TO DO — From the line that contains "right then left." through the end of the records below, write out each line exactly as it appears, but not the pictures.

Records contained in a dataset:
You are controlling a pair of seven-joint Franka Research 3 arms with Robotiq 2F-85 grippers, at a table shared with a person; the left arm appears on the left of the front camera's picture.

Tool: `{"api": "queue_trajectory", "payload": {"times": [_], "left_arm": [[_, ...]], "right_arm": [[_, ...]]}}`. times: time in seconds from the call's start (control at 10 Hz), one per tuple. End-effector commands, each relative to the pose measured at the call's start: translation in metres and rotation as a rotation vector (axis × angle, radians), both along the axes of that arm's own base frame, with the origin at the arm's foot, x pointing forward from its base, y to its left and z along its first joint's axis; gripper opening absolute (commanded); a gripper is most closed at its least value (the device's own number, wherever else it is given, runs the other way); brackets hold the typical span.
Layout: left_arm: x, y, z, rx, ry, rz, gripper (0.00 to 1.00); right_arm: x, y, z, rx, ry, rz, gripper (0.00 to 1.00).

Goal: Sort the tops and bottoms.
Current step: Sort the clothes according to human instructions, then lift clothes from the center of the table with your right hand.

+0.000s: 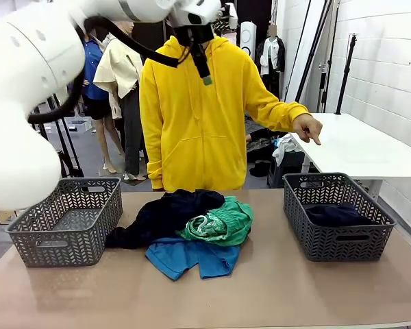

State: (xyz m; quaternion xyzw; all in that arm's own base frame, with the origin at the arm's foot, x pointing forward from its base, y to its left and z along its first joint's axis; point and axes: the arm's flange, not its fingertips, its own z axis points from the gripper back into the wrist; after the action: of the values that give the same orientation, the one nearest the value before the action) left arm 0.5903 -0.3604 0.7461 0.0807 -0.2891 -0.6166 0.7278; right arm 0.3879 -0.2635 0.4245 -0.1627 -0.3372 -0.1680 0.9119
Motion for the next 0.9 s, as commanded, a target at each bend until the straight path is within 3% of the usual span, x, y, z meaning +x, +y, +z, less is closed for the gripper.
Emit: {"api": "queue_trajectory", "payload": {"times": [0.0, 0.2, 0.3, 0.5, 0.6, 0.7, 0.8], "left_arm": [[-0.125, 0.103, -0.122, -0.041, 0.034, 0.141, 1.0], [-0.155, 0.141, -0.147, -0.095, -0.001, 0.275, 1.0], [-0.169, 0.154, -0.168, -0.015, 0.012, 0.304, 1.0], [-0.193, 0.177, -0.199, -0.117, -0.071, 0.455, 1.0], [-0.197, 0.18, -0.204, -0.154, -0.123, 0.461, 1.0], [-0.045, 0.097, -0.055, -0.078, 0.017, 0.366, 1.0], [-0.045, 0.097, -0.055, -0.078, 0.017, 0.366, 1.0]], "right_arm": [[-0.001, -0.001, 0.0, -0.004, 0.011, 0.007, 1.0], [-0.001, -0.001, 0.0, -0.004, 0.011, 0.007, 1.0], [-0.001, -0.001, 0.0, -0.004, 0.011, 0.007, 1.0], [-0.001, -0.001, 0.0, -0.004, 0.011, 0.007, 1.0], [-0.001, -0.001, 0.0, -0.004, 0.011, 0.007, 1.0], [-0.001, -0.001, 0.0, -0.004, 0.011, 0.007, 1.0], [-0.001, -0.001, 0.0, -0.004, 0.011, 0.007, 1.0]]}}
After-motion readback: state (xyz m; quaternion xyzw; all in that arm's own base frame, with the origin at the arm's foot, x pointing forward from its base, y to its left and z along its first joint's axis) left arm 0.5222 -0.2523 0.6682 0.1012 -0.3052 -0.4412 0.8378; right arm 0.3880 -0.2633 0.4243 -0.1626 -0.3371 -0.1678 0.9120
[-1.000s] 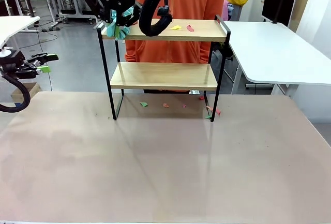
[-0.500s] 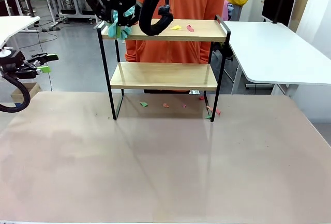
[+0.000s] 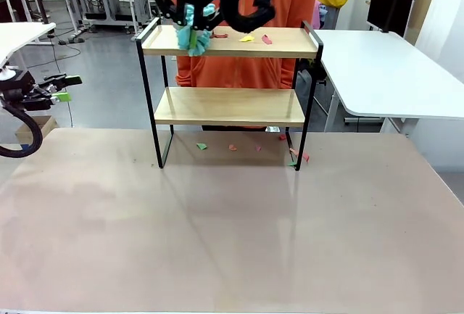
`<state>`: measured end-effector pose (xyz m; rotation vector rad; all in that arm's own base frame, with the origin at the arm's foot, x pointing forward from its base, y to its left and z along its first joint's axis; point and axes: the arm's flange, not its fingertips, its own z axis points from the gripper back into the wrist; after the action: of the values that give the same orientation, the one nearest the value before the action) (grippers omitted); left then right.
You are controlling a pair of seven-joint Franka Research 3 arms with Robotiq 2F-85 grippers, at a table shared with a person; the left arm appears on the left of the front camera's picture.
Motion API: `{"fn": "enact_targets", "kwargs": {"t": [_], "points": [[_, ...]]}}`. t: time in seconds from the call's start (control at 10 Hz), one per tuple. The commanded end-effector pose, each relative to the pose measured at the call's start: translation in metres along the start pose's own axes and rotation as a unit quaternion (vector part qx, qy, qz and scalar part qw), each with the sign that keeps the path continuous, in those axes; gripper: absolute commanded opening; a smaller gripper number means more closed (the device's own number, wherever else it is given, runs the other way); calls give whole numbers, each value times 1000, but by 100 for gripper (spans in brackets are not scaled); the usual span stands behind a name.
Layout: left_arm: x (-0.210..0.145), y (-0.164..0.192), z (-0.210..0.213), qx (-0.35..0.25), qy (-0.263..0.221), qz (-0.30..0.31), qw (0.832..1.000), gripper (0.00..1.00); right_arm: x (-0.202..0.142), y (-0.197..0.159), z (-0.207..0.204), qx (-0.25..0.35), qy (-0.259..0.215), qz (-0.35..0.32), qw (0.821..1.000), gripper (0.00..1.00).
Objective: Clean the shelf.
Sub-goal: Clean the specific section of the Shelf indicated by the human with the Duster.
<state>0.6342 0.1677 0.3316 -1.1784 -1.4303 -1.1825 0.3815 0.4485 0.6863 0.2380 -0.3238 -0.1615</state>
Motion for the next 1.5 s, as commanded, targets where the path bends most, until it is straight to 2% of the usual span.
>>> {"fn": "enact_targets", "kwargs": {"t": [0.0, 0.5, 0.7, 1.2, 1.4], "points": [[3, -2, -1, 0, 1, -7, 1000, 100, -6, -36, 5, -17, 23, 0, 1000, 13], [3, -2, -1, 0, 1, -7, 1000, 100, -9, -92, 20, -53, 39, -33, 997, 13], [3, -2, -1, 0, 1, -7, 1000, 100, -11, -115, 27, -84, 37, -47, 995, 13], [3, -2, -1, 0, 1, -7, 1000, 100, -10, -166, 61, -157, 31, -7, 987, 13], [3, -2, -1, 0, 1, -7, 1000, 100, -13, -166, 72, -168, 35, 27, 985, 13]]}}
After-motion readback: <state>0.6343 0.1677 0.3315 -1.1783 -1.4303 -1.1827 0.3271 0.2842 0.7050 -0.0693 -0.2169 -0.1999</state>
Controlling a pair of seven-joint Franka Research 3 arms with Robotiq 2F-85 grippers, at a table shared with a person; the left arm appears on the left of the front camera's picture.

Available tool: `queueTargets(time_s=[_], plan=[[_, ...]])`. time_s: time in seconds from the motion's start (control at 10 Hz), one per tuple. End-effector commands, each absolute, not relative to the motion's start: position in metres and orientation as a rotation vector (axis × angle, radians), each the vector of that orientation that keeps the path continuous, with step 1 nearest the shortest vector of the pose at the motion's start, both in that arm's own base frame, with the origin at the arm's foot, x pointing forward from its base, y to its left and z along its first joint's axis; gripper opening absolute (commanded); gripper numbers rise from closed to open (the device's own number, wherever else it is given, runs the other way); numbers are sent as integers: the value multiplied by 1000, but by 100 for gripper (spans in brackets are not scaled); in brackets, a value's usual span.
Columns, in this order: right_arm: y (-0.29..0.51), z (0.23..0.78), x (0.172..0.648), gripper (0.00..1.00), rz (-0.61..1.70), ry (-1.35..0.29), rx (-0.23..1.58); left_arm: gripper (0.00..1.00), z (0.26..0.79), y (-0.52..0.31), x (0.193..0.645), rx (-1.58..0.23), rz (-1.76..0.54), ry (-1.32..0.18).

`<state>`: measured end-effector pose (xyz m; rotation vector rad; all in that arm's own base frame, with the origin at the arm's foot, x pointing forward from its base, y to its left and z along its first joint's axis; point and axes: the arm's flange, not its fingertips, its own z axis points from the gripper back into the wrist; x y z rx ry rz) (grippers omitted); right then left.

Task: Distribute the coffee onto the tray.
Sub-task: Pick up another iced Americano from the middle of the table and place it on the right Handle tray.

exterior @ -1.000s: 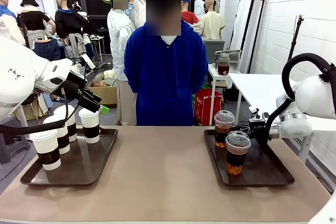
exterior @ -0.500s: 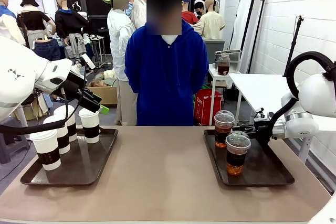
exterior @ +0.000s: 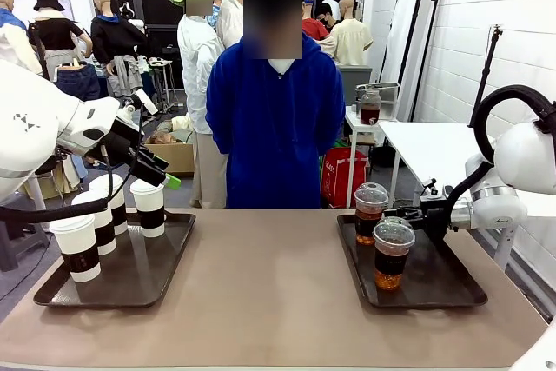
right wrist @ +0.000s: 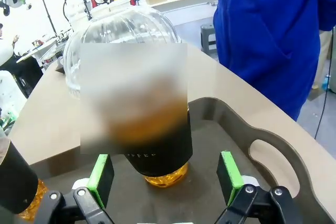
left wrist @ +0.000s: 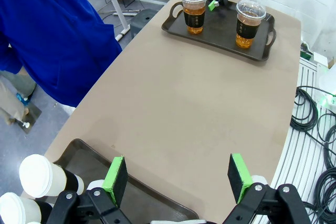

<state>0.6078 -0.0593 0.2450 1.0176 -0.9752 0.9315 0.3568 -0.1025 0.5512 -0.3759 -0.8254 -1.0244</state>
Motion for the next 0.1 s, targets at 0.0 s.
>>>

ANSWER BOX —
`<state>`: measured end-effector pose (xyz m; rotation vector rad; all in that arm's own base frame, with the origin at the arm's foot, x pointing forward from its base, y to its left and z along its first joint's axis; point and axes: the arm's flange, not its fingertips, its own z axis points from the gripper back into the wrist; x y z rx ry rz) (grippers omitted); right then left.

Task: Distribute the coffee onto the tray.
Sub-task: Pick up another iced Americano from the middle of the table and place it on the right Handle tray.

exterior @ -1.000s: 
exterior @ -0.500s: 
exterior @ +0.000s: 
right wrist @ +0.000s: 
left wrist @ +0.000s: 

<state>0.6078 -0.0593 0.2450 1.0176 -0.9752 0.9315 0.3568 -0.1025 0.5512 -0.3759 -0.8254 -1.0244</state>
Motion for the next 0.1 s, targets at 0.0 s.
>>>

What the exercise required is now done.